JustFixNYC / nycdb-k8s-loader

Loading and updating of NYC-DB data via containerized batch processing.
6 stars 2 forks source link

Consider using Airflow/Dagster instead of (or in conjunction with) this #30

Open toolness opened 5 years ago

toolness commented 5 years ago

I recently found out about Airflow which does a lot of the stuff this tool does--it has many more features, but is also more complex. The main feature that would be nice to have is the concept of storing tasks as Directed Acyclic Graphs (DAGs), which allows for the concept of dependencies--this would be especially good for the WoW dataset, which requires a lot of prerequisite datasets. Right now we manage it simply by scheduling the WoW dataset to be generated a few hours after its prerequisites, but it'd be nice to have something more robust.

toolness commented 5 years ago

The Data Engineering Podcast #43 mentions that the ideal use of Airflow is in conjunction with Kubernetes, so it's possible we could reuse a lot of this repository's code with it!

toolness commented 4 years ago

Another option is Dagster, which addresses a lot of flaws in Airflow. More context is in this 45-minute presentation from October 2019.

jameslmartin commented 3 years ago

Hey @toolness - I've been following y'alls work at JustFix.nyc for about a year now and thought I might chime in. I think Apache Airflow would be a great tool for orchestrating these workflows. Writing DAGs might be a lift to start, but I think the flexibility they give you may provide more value in the long run. I would also suggest checking out Google Cloud's managed Airflow product called Cloud Composer. I'm not sure about budget/pricing, and I'm not a GCP expert, but I have had a great experience migrating jobs from a home-grown Airflow instance to Composer. The real headache with Airflow is operating/monitoring it in production, which a managed instance takes care of. It seems like you've run into issues with things silently failing, not retrying, etc. - a managed Airflow instance will likely help with that.

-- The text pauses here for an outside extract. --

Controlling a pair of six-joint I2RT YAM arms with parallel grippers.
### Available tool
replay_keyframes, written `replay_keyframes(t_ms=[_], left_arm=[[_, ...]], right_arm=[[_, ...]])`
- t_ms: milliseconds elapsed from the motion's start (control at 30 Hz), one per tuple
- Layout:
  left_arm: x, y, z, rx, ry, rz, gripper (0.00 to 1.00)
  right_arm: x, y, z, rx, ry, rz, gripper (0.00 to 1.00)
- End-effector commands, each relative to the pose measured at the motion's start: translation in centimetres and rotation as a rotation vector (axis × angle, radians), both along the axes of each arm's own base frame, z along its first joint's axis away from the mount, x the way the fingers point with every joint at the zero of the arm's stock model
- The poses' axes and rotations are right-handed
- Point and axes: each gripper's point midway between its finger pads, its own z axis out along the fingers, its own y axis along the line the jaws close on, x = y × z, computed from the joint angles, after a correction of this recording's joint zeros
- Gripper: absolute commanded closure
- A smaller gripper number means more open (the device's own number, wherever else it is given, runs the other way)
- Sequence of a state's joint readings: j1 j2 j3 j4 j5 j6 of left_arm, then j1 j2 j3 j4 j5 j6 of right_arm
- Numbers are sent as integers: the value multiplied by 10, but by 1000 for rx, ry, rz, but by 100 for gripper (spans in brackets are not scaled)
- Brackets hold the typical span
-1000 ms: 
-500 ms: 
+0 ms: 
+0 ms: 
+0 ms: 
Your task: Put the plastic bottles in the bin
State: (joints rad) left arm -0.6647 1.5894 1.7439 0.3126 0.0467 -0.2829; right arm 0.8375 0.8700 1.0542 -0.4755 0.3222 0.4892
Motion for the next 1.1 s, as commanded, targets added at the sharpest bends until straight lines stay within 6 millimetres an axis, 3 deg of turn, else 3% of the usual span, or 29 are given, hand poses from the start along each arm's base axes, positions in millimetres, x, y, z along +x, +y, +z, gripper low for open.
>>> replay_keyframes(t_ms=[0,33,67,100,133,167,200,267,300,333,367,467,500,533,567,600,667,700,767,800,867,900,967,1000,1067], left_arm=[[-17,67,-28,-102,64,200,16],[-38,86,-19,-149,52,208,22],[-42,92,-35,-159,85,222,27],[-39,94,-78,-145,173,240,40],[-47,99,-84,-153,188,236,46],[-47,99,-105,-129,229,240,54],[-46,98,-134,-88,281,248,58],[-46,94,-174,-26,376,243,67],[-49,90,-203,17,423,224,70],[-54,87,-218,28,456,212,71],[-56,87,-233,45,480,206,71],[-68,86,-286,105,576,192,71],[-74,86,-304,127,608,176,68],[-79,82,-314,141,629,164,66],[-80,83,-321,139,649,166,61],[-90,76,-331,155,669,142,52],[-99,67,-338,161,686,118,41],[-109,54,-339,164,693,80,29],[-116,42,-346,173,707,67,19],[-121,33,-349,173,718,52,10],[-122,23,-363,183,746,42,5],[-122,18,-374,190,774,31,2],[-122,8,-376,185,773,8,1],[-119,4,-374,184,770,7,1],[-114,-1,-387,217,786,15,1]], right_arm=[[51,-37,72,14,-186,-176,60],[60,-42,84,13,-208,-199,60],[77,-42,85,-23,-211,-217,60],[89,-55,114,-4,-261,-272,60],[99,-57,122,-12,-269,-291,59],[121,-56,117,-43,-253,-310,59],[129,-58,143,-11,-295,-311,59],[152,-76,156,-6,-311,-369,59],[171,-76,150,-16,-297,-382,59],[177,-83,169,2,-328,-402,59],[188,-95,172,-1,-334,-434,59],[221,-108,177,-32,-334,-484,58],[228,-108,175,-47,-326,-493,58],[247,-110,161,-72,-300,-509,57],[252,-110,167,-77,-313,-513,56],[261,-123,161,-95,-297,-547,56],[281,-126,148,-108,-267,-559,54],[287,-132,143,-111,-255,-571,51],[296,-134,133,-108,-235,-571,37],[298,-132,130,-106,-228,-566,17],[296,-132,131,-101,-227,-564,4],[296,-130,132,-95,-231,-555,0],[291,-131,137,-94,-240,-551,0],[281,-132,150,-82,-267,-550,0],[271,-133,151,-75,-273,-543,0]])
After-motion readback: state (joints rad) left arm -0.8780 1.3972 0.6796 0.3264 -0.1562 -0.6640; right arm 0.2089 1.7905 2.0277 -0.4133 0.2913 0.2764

Another major benefit of managed Airflow is you can upgrade the version of Airflow fairly easily - giving you access to new Airflow operators as they come out. Newer versions of Airflow also support a Kubernetes Operator which gives you some flexibility to run your DAGs as k8s pods. It looks like you all already use k8s to run jobs, so perhaps there is some good overlap there.

A workflow I found that worked well was to set up CI between a GitHub repository and the Composer instance using GitHub Actions. Composer will automagically pick up new jobs by scanning an object store and searching for DAG files. You can sync the contents of the repo with a Google object bucket and viola - your DAGs show up in Composer and will run when you specify them to!

A downside I would consider - though I don't know the scale of y'alls data - would be that a managed Airflow instance may require more CPU than you initially expect. For example, if you're parallelizing an ETL job and Composer spins up 5 k8s pods to perform the work, that could get costly fast. On the other hand, a managed instance will provide monitoring and alerting so you'll have insight into that behavior.

Happy to chat more if you want to brainstorm.

toolness commented 3 years ago

Oh cool, thanks @jameslmartin, this is very helpful information! Currently the job is parallelized via AWS Fargate, and I think it's not super cheap, but it gets done quickly. We also have a bunch of free AWS Credits, apparently, which makes AWS effectively cheaper than Google Cloud for us (unless of course we could snag some free GCP credits I guess).

Right now "silent failure" is no longer an issue since we added Rollbar integration in #54, so at least that's taken care of. But we still don't have automatic retries in place, and there may be other things Airflow/Dagster can help us with too.

At the moment we don't have bandwidth to iterate on this solution, but hopefully we will in the new year, and I'll loop back with you then. Thanks again for your thoughts!